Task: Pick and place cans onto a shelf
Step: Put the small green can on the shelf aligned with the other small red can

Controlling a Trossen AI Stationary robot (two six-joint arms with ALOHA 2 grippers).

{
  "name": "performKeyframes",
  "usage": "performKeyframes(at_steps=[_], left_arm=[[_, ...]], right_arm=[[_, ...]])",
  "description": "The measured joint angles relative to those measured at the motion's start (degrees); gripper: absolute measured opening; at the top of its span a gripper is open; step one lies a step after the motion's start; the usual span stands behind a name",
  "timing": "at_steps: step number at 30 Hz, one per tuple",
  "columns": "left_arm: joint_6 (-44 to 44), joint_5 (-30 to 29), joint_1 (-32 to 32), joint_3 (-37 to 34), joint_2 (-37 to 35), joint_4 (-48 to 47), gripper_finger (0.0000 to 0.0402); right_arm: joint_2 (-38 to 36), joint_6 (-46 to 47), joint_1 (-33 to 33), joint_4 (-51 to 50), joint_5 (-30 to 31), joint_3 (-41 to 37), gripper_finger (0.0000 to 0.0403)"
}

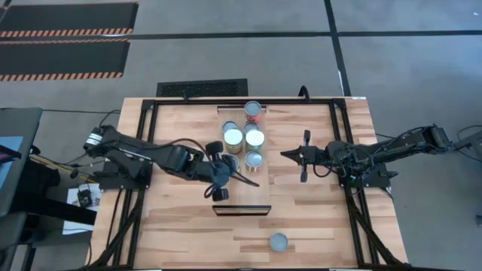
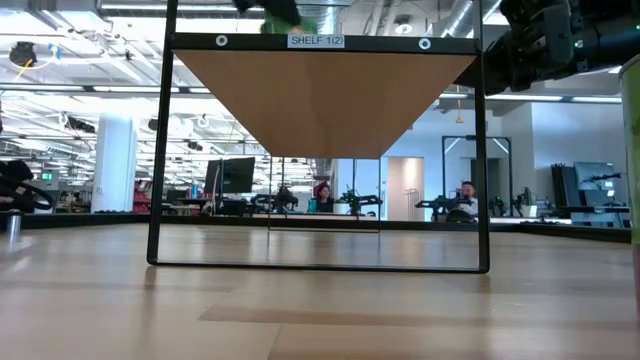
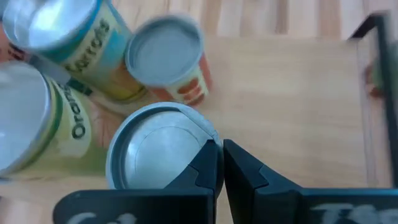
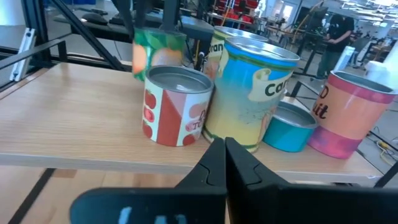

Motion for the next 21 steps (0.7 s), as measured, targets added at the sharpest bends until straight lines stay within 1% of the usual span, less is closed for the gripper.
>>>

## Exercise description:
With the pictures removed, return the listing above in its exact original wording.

## Response to the exercise:
Task: Pick and place cans onto a shelf
Step: Put the small green can on the shelf aligned with the other small red can

Controlling a Trossen AI Stationary robot (two six-joint arms with ALOHA 2 grippers).

{
  "name": "performKeyframes",
  "usage": "performKeyframes(at_steps=[_], left_arm=[[_, ...]], right_arm=[[_, ...]])",
  "description": "The measured joint angles relative to those measured at the motion's start (degrees); gripper: absolute measured opening; at the top of its span a gripper is open; step one lies a step after the motion's start; the usual span stands behind a name",
  "timing": "at_steps: step number at 30 Hz, one per tuple",
  "columns": "left_arm: joint_6 (-44 to 44), joint_5 (-30 to 29), joint_1 (-32 to 32), joint_3 (-37 to 34), joint_2 (-37 to 35), joint_4 (-48 to 47), gripper_finger (0.0000 to 0.0402); right_arm: joint_2 (-38 to 36), joint_6 (-46 to 47), joint_1 (-33 to 33), joint_4 (-51 to 50), joint_5 (-30 to 31), joint_3 (-41 to 37), gripper_finger (0.0000 to 0.0403)"
}


Motion for the next 21 steps (0.7 s), as measured, targets added at the sharpest bends until straight lines stay within 1% of the usual span, less is closed for the gripper.
>>>

The full answer has now been given.